What you will do: Each line below from the line with "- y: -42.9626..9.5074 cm" to the line with "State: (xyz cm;" must be copied exactly, including those two, and no picture may appear in the copy.

Dataset content:

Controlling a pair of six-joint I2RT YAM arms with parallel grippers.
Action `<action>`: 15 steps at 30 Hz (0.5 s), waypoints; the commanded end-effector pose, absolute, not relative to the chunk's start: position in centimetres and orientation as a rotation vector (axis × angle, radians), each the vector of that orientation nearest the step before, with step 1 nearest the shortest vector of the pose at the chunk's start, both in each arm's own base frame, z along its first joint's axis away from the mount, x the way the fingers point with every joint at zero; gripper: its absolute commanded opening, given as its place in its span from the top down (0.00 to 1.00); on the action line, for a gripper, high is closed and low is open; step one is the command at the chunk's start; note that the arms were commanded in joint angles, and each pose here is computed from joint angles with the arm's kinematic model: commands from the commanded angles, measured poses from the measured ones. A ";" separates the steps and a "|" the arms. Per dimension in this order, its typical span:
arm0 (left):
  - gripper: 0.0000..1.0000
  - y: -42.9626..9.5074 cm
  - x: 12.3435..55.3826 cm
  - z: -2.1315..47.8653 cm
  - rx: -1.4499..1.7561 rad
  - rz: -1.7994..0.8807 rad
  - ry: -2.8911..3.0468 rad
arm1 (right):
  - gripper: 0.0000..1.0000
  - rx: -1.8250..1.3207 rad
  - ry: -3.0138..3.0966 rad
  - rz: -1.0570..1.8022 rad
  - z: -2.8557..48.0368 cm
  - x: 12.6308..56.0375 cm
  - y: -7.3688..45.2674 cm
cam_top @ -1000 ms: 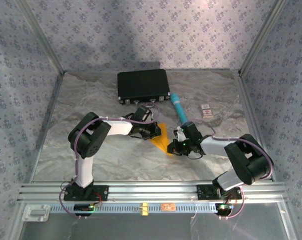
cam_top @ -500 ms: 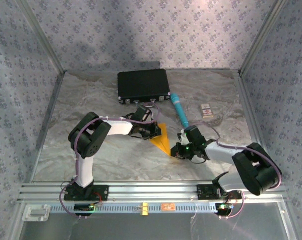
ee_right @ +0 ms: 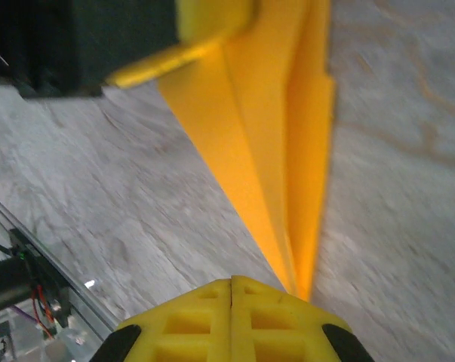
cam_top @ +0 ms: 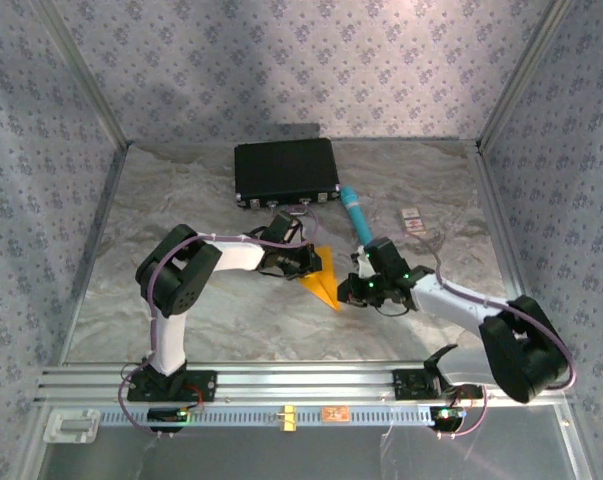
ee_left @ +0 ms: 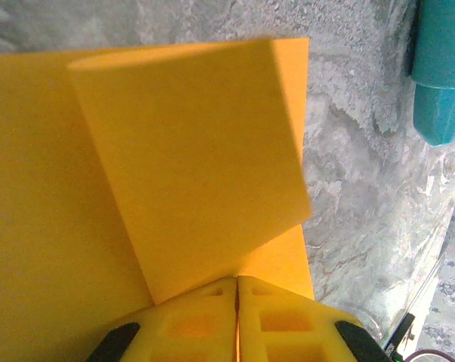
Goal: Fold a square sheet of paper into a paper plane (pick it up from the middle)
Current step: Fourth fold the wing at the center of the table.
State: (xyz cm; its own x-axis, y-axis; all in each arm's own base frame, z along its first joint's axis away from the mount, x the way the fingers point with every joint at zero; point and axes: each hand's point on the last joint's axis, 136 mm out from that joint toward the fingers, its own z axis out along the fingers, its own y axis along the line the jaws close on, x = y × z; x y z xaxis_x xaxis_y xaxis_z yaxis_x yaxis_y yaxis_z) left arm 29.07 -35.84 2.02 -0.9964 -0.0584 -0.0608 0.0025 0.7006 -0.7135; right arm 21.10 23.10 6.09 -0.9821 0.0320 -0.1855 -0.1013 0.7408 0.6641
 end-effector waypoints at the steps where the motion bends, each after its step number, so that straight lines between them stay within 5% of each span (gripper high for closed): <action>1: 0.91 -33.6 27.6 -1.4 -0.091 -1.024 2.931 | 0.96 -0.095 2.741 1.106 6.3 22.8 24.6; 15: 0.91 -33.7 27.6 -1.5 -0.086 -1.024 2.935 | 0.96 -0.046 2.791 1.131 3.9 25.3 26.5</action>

Response:
  - y: -42.9626..9.5074 cm
  - x: 12.3435..55.3826 cm
  - z: -2.1315..47.8653 cm
  - rx: -1.4499..1.7561 rad
  - rz: -1.7994..0.8807 rad
  - ry: -2.8911..3.0468 rad
arm1 (right):
  - gripper: 0.0000..1.0000
  - rx: -1.8250..1.3207 rad
  - ry: -3.0138..3.0966 rad
  - rz: -1.0570..1.8022 rad
  - z: -2.8557..48.0368 cm
  - x: 12.6308..56.0375 cm
  - y: -7.3688..45.2674 cm
cam_top @ -1000 ms: 
cam_top @ -500 ms: 
ee_right @ +0 ms: 
cam_top @ +0 ms: 
ee_left @ +0 ms: 
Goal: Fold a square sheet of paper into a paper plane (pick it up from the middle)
Current step: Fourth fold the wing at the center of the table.
State: (xyz cm; its own x-axis, y-axis; all in each arm's own base frame, z along its first joint's axis away from the mount, x the way the fingers point with every joint at zero; point and axes: each hand's point on the last joint's axis, 136 mm out from that joint toward the fingers, its own z axis out along the fingers, its own y axis along the line the jaws close on, x = y × z; x y z xaxis_x xaxis_y xaxis_z yaxis_x yaxis_y yaxis_z) left arm 29.07 -35.84 2.02 -0.9964 -0.0584 -0.0608 0.0025 0.7006 -0.7135; right arm 21.10 23.10 6.09 -0.9821 0.0320 -0.1855 -0.1013 0.7408 0.6641

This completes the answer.